If you want to try melatonin, you should start with a lower-dose supplement.

For example, start with 0.5 mg or 1 mg 30 minutes before bedtime. If this dosage does not seem to help you fall asleep, you can try increasing your dosage to 3 to 5 mg. A higher melatonin dosage than this is unlikely to help you fall asleep any faster. The goal is to find the lowest dosage that helps you fall asleep. However, it is best to follow the instructions of the supplement in question.

Safety and side effects

The data currently available suggests that melatonin supplements are safe, non-toxic and non-addictive (24)

Nevertheless, it is possible that some people may experience mild side effects such as drowsiness, dizziness, headaches and nausea.

In addition, melatonin can interact with a number of medications. This includes blood thinners, blood pressure medications and antidepressants.

If you are taking any of these or other medications, it is best to discuss taking melatonin with your doctor beforehand.

There are also concerns that taking too much melatonin could cause your body to stop producing its own melatonin. However, several studies have shown that taking melatonin does not affect the body's ability to produce melatonin (25).

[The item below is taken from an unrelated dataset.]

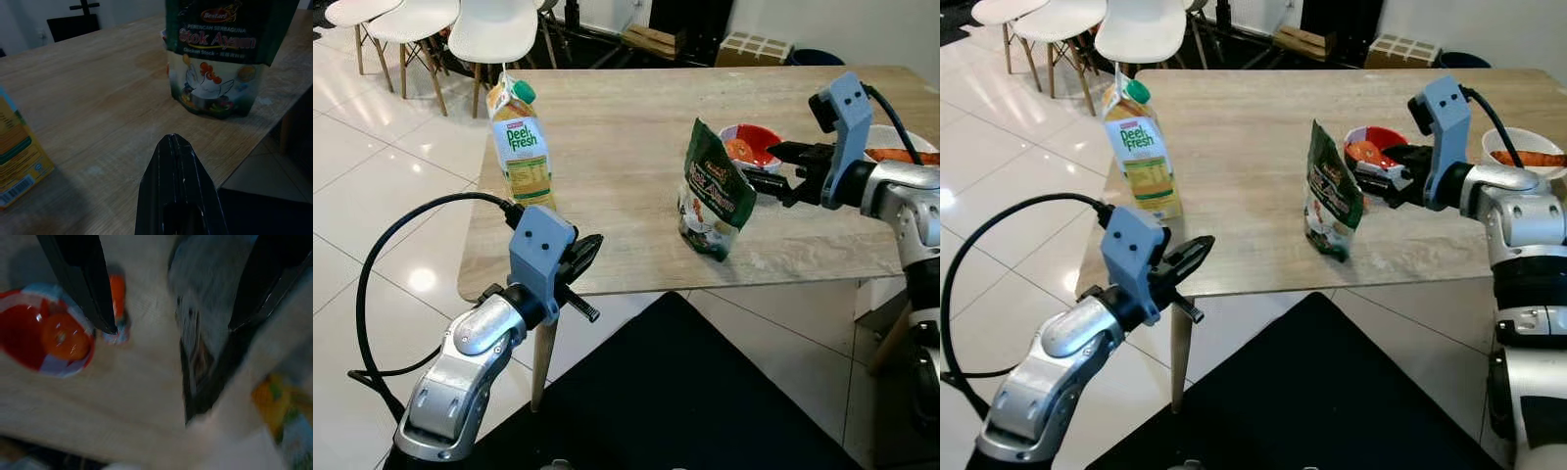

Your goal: Restocking fridge

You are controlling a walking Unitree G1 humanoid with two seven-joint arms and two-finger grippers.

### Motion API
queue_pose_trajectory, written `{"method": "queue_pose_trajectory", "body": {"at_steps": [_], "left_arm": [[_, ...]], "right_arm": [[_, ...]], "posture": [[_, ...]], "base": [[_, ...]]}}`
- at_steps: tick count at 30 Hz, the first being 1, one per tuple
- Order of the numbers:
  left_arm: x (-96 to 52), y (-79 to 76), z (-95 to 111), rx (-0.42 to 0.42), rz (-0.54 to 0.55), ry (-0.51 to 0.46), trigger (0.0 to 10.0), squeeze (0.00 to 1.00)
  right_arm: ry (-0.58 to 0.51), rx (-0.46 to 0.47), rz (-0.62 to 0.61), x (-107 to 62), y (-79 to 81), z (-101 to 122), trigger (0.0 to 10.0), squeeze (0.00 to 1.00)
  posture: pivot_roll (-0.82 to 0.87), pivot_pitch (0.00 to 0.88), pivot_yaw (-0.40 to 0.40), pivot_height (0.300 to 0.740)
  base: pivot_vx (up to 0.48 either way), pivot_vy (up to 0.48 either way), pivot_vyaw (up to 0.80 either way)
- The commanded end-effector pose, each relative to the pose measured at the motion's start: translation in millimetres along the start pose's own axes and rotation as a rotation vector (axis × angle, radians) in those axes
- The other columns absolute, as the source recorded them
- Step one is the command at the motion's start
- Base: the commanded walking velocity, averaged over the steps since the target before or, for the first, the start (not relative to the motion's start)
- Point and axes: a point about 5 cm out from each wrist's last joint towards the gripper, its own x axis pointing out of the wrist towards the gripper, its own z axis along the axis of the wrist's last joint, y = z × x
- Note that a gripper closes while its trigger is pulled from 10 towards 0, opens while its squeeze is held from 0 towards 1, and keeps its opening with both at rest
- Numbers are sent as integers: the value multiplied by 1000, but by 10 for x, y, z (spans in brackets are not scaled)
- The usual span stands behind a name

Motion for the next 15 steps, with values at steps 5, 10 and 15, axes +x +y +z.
{"method": "queue_pose_trajectory", "body": {"at_steps": [5, 10, 15], "left_arm": [[14, -1, 23, -10, 3, -4, 10000, 0], [30, 5, 21, -13, -2, 3, 10000, 0], [29, 8, 7, -9, -11, 21, 10000, 0]], "right_arm": [[-268, 122, -46, -109, -71, 364, 10000, 0], [-263, 116, 70, -183, 61, 406, 10000, 0], [-113, -11, 129, -188, 249, 216, 10000, 0]], "posture": [[-35, 123, -40, 740], [-40, 126, -34, 740], [-43, 130, -30, 740]], "base": [[0, 0, 0], [0, 0, 0], [0, 0, 0]]}}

Summary: Currently available studies show that melatonin is safe, non-toxic and non-addictive. However, it may interact with blood thinners, blood pressure medications and antidepressants.


Melatonin is an effective supplement that can help you fall asleep, especially if you have insomnia or jet lag. It may also have other health benefits. If you want to try melatonin, you should start with a low dosage of 0.5 to 1 mg 30 minutes before bedtime. If this doesn't work, you can increase the dosage to 3 to 5 mg.